### What you need to do
Within the listing below, how many lines hold the string "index"? Only the number is wanted.
+++++
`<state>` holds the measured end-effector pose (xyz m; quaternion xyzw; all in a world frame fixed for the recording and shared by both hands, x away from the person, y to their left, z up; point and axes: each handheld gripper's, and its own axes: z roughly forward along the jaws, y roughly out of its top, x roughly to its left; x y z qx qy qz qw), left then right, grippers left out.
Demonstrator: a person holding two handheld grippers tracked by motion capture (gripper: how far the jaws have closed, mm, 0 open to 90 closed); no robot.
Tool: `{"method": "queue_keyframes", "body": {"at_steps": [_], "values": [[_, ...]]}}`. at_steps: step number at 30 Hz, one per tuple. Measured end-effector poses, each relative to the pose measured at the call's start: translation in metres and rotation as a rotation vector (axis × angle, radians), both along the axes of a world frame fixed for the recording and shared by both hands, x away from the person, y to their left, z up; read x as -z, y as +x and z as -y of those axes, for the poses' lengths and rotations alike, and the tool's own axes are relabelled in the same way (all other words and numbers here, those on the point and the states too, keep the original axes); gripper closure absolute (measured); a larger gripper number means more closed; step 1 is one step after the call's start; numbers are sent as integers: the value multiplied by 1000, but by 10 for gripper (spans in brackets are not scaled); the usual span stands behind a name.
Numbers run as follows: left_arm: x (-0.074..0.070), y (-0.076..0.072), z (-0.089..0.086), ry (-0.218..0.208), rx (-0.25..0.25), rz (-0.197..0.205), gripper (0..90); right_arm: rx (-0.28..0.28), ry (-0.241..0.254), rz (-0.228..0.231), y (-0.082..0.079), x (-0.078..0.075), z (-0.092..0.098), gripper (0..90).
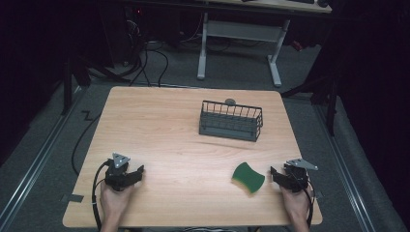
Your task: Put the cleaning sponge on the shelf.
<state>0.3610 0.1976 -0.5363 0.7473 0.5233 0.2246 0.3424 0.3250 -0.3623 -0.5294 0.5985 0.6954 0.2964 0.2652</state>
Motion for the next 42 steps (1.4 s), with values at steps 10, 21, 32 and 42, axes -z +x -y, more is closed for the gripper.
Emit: {"method": "queue_keyframes", "body": {"at_steps": [10, 21, 32, 42], "values": [[-3, -1, 6, -23, 35, 9, 365, -13, 27, 3, -6, -2, 5, 436], [-24, 13, 36, -66, 120, 24, 397, -48, 78, 50, -3, -15, 4, 531], [-51, 36, 76, -72, 230, 34, 430, -111, 103, 81, 13, -40, -3, 571], [-65, 61, 106, -91, 267, 36, 454, -115, 72, 89, 34, -57, -8, 572]]}}
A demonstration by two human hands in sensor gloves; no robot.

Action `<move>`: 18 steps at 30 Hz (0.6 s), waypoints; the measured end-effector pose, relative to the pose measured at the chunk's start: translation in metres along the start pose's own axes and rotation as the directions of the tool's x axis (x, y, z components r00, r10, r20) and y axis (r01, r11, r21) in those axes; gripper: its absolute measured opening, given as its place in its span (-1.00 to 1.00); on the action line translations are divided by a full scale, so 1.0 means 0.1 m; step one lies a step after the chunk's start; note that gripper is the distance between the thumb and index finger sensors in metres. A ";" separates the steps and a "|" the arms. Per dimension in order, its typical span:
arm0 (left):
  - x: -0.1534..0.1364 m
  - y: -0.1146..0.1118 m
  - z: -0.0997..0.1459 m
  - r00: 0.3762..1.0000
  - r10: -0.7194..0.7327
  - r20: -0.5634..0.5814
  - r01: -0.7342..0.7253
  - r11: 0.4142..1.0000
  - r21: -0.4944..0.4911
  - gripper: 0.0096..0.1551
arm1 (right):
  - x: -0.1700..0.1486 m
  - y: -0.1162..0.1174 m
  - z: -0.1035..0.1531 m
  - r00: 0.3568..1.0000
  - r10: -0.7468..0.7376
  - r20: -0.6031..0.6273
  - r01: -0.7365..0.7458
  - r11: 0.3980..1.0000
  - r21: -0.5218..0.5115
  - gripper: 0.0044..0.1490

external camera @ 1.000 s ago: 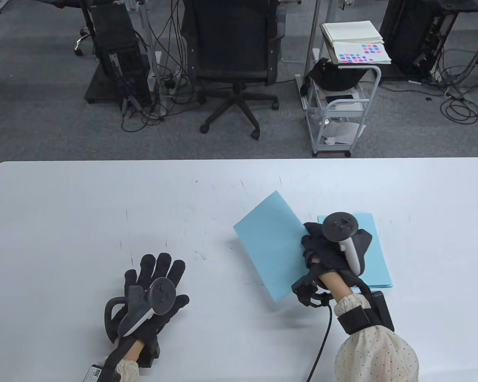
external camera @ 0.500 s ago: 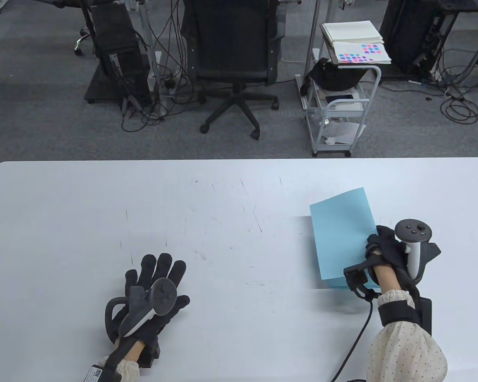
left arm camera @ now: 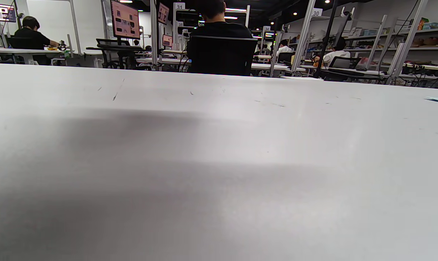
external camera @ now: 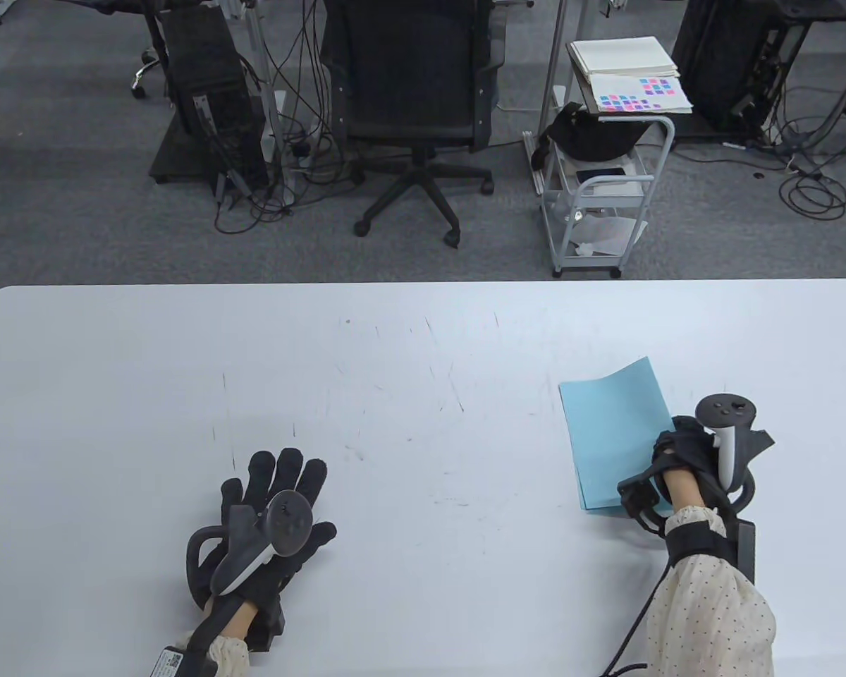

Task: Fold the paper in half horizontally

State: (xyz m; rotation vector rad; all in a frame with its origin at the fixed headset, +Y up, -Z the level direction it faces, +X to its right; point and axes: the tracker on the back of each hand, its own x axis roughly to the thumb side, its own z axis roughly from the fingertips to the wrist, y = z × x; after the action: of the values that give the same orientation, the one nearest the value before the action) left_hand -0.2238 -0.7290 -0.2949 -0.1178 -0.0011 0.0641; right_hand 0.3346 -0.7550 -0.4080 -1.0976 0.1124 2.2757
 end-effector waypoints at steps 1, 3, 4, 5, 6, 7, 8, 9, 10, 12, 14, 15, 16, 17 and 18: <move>0.00 0.00 0.00 1.000 0.000 0.001 0.000 1.000 -0.001 -0.02 | 0.00 0.01 0.00 1.000 0.016 -0.005 -0.016 1.000 -0.017 -0.34; 0.00 0.01 0.00 1.000 0.002 0.006 -0.002 1.000 -0.003 -0.02 | -0.01 0.03 0.01 0.999 0.030 -0.016 -0.030 0.999 -0.029 -0.29; -0.01 0.01 0.00 1.000 0.004 0.007 -0.004 1.000 -0.001 -0.02 | -0.01 0.04 0.01 0.999 0.035 -0.021 -0.035 0.999 -0.036 -0.27; -0.01 0.01 0.00 1.000 0.004 0.008 -0.004 1.000 -0.001 -0.02 | -0.02 0.04 0.02 0.999 0.039 -0.023 -0.040 0.998 -0.044 -0.24; -0.01 0.00 0.00 1.000 0.006 0.009 -0.006 1.000 -0.002 -0.02 | -0.01 0.06 0.02 0.998 0.054 -0.025 -0.055 0.997 -0.057 -0.21; 0.00 0.00 0.00 1.000 0.007 0.011 -0.007 1.000 -0.003 -0.02 | -0.01 0.08 0.02 0.998 0.066 -0.023 -0.067 0.996 -0.057 -0.16; 0.00 0.00 0.00 1.000 0.007 0.014 -0.007 1.000 -0.005 -0.02 | -0.01 0.09 0.02 0.996 0.089 -0.022 -0.090 0.994 -0.058 -0.13; 0.01 0.00 0.00 1.000 0.005 0.016 -0.005 1.000 -0.005 -0.02 | -0.01 0.11 0.03 0.994 0.109 -0.021 -0.111 0.992 -0.066 -0.10; 0.02 0.00 0.00 1.000 0.003 0.019 -0.003 1.000 -0.005 -0.02 | 0.00 0.13 0.03 0.992 0.125 -0.018 -0.126 0.989 -0.073 -0.07; 0.03 -0.01 0.01 1.000 0.003 0.024 -0.003 1.000 -0.006 -0.02 | 0.01 0.16 0.03 0.988 0.157 -0.014 -0.157 0.985 -0.068 -0.01; 0.04 -0.01 0.01 1.000 0.001 0.027 0.000 1.000 -0.008 -0.02 | 0.02 0.19 0.05 0.985 0.173 -0.012 -0.174 0.982 -0.070 0.03; 0.05 -0.01 0.01 1.000 -0.002 0.029 0.002 1.000 -0.009 -0.02 | 0.03 0.20 0.05 0.983 0.183 -0.010 -0.183 0.981 -0.067 0.04; 0.05 -0.01 0.01 1.000 -0.002 0.030 0.003 1.000 -0.009 -0.02 | 0.03 0.21 0.06 0.982 0.188 -0.008 -0.188 0.980 -0.061 0.05; 0.05 -0.01 0.01 1.000 -0.001 0.031 0.002 1.000 -0.009 -0.02 | 0.04 0.22 0.07 0.982 0.191 0.001 -0.191 0.981 -0.045 0.07; 0.05 -0.02 0.01 0.999 0.000 0.032 0.000 1.000 -0.010 -0.02 | 0.05 0.22 0.08 0.982 0.190 0.004 -0.190 0.981 -0.041 0.09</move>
State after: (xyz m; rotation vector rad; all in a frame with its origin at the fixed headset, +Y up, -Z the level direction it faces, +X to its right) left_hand -0.2185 -0.7301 -0.2938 -0.1271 -0.0333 0.0662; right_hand 0.3146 -0.7682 -0.4106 -1.1419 0.1756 2.4610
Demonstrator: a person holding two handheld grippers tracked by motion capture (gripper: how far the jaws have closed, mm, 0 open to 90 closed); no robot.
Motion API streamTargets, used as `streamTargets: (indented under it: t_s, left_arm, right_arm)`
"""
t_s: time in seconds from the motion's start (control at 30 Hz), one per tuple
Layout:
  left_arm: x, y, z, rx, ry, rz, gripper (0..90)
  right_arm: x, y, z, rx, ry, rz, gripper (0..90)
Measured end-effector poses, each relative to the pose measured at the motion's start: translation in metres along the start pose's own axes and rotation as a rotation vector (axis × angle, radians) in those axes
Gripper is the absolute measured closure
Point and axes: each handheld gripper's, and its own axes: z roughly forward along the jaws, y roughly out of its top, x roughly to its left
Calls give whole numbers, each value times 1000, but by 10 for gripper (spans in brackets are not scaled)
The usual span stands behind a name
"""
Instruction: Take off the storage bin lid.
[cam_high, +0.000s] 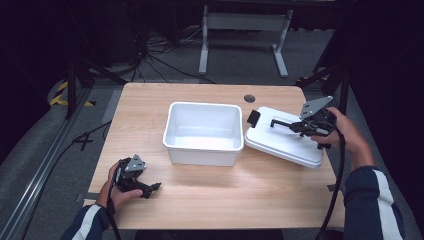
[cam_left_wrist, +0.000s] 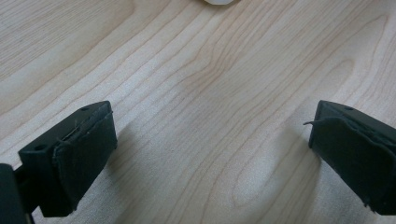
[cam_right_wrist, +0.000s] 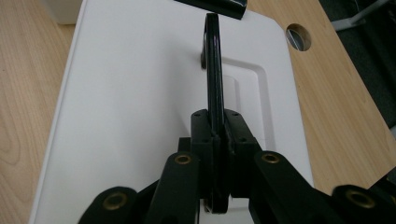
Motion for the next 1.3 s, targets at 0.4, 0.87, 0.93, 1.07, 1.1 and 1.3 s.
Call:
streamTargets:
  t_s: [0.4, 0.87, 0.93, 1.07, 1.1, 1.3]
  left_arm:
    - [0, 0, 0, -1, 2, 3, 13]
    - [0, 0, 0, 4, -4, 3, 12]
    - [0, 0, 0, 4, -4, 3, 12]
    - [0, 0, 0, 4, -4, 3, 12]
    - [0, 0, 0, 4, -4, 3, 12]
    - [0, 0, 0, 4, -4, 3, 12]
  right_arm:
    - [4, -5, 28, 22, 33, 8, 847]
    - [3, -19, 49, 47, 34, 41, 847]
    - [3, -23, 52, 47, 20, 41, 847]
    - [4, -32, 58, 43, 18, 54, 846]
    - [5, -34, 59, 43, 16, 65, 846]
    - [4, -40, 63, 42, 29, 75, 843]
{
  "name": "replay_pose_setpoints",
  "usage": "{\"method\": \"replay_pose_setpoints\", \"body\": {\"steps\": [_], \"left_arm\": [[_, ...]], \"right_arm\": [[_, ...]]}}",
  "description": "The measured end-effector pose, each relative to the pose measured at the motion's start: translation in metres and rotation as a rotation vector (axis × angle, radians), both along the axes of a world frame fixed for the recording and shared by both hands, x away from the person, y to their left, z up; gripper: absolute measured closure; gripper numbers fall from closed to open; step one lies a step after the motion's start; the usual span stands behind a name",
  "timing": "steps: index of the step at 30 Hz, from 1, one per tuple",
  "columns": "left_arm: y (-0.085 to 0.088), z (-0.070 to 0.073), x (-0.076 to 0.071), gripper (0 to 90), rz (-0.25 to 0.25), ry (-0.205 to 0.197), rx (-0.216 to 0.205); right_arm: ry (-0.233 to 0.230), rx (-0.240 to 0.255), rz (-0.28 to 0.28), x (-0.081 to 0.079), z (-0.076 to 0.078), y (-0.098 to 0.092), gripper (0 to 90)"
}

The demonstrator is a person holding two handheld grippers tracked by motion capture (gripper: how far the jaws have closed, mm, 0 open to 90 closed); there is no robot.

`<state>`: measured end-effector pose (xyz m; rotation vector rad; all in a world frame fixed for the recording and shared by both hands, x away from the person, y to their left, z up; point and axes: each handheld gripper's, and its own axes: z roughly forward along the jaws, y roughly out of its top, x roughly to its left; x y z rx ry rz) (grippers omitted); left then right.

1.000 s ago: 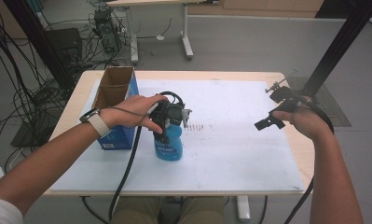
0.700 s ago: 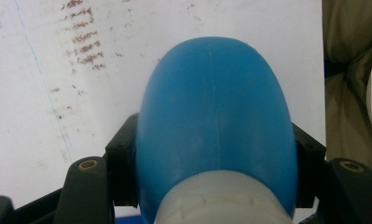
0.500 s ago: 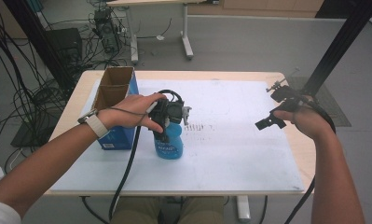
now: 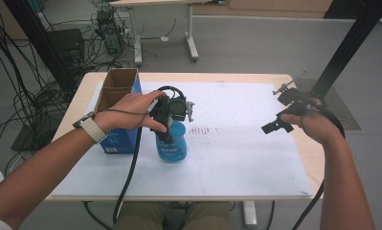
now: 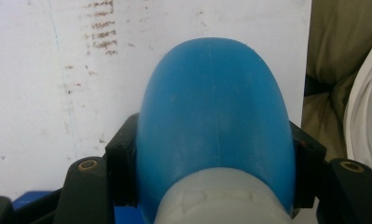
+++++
### Answer box
2